A Strengths, Weaknesses, Opportunities and Threats (SWOT) analysis is the first step in formulating a strategic plan. Strengths are used as a basis for developing a competitive advantage. Weaknesses are those factors that might hamper an organization.
Opportunities and threats are external to an organization. An organization establishes its strategic direction by capitalizing on opportunities for growth, such as an unfulfilled market. Threats represent those environmental factors that can impede a firm's chance of success, such as a new competitor entering the market.
Identifying core competencies is another tool used to formulate strategies. It goes further than identifying strengths. Core competencies are capabilities that add strategic value to an organization’s products or services. They are very difficult for competitors to duplicate. This approach enables companies to develop a long-term competitive advantage, thereby maintaining a leadership position in the market.
Gap analysis is a tool used for the implementation of strategic plans. It looks at an organization’s current position and where it wants to be (its objectives). The operational plan (the implementation phase of the strategic plan) outlines activities and programs designed to close these “gaps.”

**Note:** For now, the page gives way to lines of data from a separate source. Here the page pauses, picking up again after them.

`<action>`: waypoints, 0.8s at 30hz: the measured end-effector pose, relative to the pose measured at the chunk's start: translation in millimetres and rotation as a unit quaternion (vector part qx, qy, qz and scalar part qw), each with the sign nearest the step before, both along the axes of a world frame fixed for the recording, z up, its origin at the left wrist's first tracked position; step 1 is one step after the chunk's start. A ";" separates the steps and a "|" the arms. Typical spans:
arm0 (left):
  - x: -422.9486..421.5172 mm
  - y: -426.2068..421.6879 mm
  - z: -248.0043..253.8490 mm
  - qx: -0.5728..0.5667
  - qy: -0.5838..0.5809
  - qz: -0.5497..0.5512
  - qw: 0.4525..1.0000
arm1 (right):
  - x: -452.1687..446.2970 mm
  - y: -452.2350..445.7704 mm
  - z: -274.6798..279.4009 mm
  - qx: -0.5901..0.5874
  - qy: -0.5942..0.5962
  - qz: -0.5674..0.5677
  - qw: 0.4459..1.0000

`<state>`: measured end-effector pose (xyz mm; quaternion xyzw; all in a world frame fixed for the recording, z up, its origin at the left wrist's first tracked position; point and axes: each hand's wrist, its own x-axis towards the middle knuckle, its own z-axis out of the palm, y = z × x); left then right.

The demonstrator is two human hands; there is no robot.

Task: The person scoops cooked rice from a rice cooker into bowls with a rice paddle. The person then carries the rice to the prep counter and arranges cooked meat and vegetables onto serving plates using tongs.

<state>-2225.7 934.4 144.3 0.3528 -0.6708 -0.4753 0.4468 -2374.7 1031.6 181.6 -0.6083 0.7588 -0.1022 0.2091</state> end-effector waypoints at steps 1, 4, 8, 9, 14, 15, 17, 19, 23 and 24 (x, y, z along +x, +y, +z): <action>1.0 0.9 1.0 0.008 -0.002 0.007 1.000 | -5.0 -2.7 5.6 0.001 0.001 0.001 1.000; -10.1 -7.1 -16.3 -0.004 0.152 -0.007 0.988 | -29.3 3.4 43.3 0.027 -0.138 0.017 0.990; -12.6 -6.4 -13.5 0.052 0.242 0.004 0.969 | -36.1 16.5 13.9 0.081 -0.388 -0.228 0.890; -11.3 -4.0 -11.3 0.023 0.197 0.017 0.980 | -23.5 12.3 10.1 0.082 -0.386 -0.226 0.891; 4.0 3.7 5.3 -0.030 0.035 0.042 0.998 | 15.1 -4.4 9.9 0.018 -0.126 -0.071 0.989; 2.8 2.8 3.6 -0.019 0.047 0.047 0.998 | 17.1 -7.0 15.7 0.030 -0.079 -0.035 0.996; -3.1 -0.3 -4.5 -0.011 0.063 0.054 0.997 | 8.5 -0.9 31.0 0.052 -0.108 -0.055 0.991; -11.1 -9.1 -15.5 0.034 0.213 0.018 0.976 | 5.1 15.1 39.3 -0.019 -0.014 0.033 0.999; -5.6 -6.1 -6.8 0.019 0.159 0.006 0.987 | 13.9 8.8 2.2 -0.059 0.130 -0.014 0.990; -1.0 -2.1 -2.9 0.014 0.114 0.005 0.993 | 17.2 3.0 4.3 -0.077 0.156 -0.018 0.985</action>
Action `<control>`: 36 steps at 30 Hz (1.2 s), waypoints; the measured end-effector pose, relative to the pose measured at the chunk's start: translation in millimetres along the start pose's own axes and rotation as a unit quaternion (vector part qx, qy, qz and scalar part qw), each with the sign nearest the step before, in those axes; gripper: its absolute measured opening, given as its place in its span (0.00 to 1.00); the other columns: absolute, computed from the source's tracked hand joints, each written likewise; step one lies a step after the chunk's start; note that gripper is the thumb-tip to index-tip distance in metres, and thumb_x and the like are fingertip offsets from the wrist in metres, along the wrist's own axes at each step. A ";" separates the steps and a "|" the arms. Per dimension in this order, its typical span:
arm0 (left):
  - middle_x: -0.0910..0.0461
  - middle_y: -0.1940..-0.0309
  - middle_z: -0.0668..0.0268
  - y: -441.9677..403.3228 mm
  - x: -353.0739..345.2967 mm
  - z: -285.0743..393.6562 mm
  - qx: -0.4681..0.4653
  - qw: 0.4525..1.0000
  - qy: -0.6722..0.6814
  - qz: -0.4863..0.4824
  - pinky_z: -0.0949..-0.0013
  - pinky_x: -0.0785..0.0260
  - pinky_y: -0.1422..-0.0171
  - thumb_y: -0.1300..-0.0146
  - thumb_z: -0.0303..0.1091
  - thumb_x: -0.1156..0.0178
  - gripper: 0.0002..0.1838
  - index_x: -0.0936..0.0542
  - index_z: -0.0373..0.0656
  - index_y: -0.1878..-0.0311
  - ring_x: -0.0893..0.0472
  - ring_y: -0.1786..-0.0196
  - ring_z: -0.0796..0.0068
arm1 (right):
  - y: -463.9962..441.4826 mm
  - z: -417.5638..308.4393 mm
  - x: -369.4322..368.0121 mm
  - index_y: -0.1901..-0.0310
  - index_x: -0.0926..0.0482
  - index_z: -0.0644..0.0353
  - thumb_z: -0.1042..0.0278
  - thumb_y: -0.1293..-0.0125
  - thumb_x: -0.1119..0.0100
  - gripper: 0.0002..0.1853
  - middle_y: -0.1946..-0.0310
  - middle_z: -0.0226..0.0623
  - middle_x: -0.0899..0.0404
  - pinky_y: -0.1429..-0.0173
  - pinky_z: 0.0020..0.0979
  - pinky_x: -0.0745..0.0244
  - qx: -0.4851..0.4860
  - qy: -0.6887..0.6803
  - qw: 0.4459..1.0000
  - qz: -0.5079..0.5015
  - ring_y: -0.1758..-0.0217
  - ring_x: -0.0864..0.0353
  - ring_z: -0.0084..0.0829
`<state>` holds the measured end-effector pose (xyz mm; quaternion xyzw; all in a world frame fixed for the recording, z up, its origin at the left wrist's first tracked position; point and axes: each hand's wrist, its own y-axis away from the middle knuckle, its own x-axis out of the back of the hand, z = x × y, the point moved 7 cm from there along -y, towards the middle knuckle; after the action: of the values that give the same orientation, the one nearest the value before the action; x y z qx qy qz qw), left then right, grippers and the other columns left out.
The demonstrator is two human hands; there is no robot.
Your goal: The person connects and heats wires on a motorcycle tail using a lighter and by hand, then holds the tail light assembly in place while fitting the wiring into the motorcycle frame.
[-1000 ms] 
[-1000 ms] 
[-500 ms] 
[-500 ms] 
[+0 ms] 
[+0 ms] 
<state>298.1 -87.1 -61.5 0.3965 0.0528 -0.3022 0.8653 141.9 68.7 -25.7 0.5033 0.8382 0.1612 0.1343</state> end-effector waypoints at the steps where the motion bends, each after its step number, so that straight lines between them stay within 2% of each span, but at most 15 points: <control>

Key Performance Indicators
Key Performance Indicators (KPIs) are measures that companies use to assess progress toward strategic objectives. They provide an effective way for organizations to monitor how well they are doing. Which measures to use will depend on the industry and a company’s objectives. KPIs must be meaningful and the business processes must be in place to track these measures over time.
The Balanced Scorecard is another approach that uses performance indicators. However, the Balanced Scorecard selects indicators from different dimensions and groups them to provide a “balance” of financial and non-financial measures. The four dimensions of the Balanced Scorecard are financial, customer, operational and employee (learning and growth).
The Strategic Map integrates the strategic plan with the functional areas of an organization. It is a diagram that links each of the strategic objectives with each of the four dimensions of the Balanced Scorecard objectives—financial, customer, operational and employee. This process aligns the strategic objectives with performance objectives. This process makes the strategic plan easier to understand and communicate, leading to more effective implementation.